Adam Kirsch has some interesting things to say in his New York Review essay, "Poets Haunted by Poets," about the impact of the Internet on the practice of reading. He writes from the perspective of the scholarly reader, but his remarks can easily pertain to the more casual reader who happens to be blessed with a streak of curiosity. He approaches his argument in terms of "the way writers make use of allusion;" but it becomes quickly clear that is addressing the broader question of how readers engage with the texts they are reading. Here is how he initially states his position:
For if Google means that no book, however rare or obscure, will actually be hard to find, so it means that no quotation, however recondite, will be difficult to recognize. Enter any phrase into the search engine and you will instantly discover who, if anyone, has used it before, and when and how. You can even have the novel and strangely reassuring experience of beginning to type in a quotation, only to have it automatically completed for you by Google—a sign that it has been searched for by others already, that you and some anonymous fellow reader are on the same track.

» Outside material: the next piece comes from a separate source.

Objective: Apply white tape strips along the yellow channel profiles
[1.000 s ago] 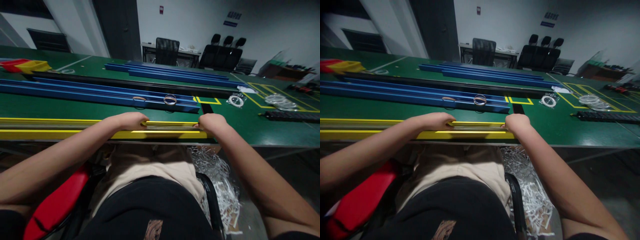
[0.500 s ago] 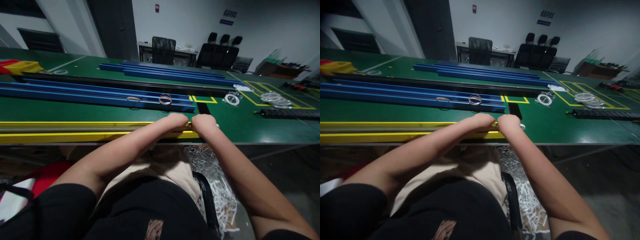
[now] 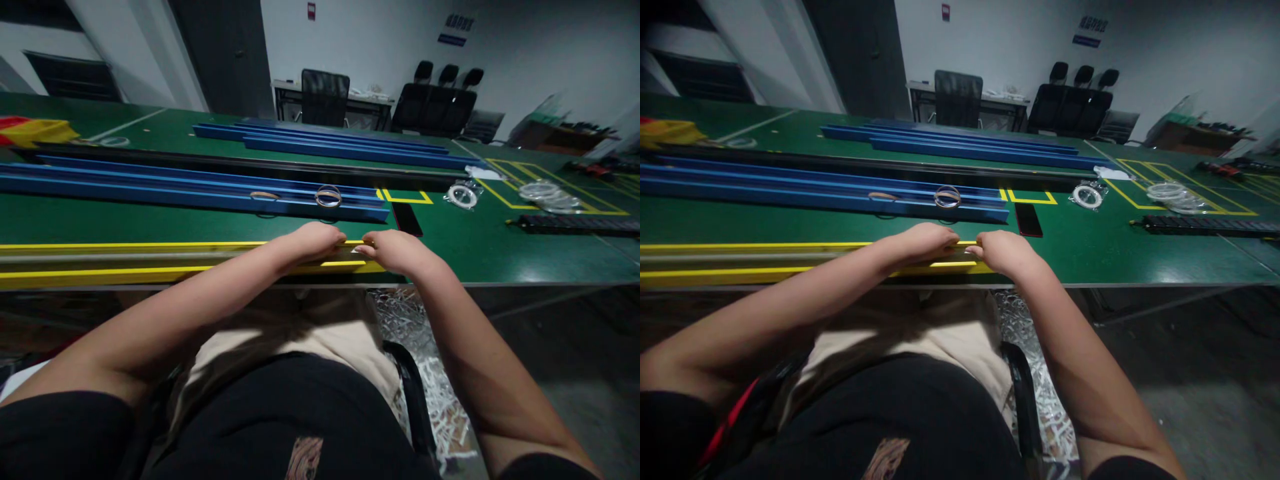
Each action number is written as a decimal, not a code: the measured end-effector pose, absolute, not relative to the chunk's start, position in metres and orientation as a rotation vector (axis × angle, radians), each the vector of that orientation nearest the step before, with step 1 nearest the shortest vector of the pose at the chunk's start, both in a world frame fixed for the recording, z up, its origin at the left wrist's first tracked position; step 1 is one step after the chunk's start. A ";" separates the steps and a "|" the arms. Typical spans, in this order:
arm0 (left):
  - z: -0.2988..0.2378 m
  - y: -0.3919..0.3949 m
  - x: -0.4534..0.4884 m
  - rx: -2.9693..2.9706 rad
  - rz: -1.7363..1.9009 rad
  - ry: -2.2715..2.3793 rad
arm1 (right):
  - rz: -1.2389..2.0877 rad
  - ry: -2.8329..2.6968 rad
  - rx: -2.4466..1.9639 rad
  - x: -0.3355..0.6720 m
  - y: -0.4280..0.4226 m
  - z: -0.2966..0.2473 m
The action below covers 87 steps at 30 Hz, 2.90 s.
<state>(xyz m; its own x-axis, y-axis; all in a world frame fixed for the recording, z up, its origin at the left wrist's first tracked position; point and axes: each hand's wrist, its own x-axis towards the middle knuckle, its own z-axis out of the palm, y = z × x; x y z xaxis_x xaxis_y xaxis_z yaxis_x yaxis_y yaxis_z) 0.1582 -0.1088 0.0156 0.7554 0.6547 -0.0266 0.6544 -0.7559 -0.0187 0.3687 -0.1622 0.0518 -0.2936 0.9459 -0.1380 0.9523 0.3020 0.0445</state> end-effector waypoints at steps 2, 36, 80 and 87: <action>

He then launches into an extended case study around the phrase "Datta, dayadhvam, damyata." Kirsch then justifies why one might do a phrase search on these words in the sort of language that could easily put off the casually curious:
Any reader of English poetry will immediately recognize those Sanskrit words: they appear in the fifth section of The Waste Land, "What the Thunder Said," as three possible interpretations of the thunder's monosyllabic utterance, "Da."
Those first two words have the somewhat distasteful elitist position that those who ask will never know, a position which is only marginally more enlightening than the notes that T. S. Eliot himself provided for The Waste Land. Thus, the note for this three-word phrase explains little beyond citing its source, which is the Brihaddāranyaka Upanishad. Two points are interesting about this note. The first is that it is incorrect: It refers the reader to the first verse of the fifth chapter of the source, whereas the Thunder speaks in the second verse (at least in my Oxford University Press edition)! (My guess is that this is not the only error in Eliot's note, and I would be surprised if a Master's Thesis has not yet been written enumerating and correcting all of those errors.) The second interesting point is that none of the Upanishads had been translated from Sanskrit into English when The Waste Land was published; so the only translation Eliot cites is a German translation of sixteen of them (which is four more than are collected in Patrick Olivelle's English translation for Oxford).
The bottom line is that The Waste Land was deliberately conceived to be enshrouded in a thick fog of arcana; and the "explanatory" notes only added to the fog. Kirsch's case study then proceeds to argue that Google now provides us with a humongous fan with which all of that fog may be conveniently dispersed. He then draws the following conclusions, which basically shore up his own elitist dispositions:
We know that the Internet has made it very difficult for intellectual property owners to assert their rights—to music, movies, books, or newspapers. What this example suggests is that the Internet also tends to disrupt the more casual, but for literature highly meaningful, kind of right that gives a poet property in his allusions. The Waste Land itself is old enough and famous enough that when we read these Sanskrit words—or the lines it borrows from the Pervigilium Veneris or Kyd's Spanish Tragedy—we are still likely to think of Eliot. But the advent of Google means, I think, that no future poet will ever be able to make allusions with the same kind of boldness and authority that Eliot did. No matter how esoteric, his references will be an open book to any reader with a computer; the poet will be unable to "trademark" them as successfully as Eliot did.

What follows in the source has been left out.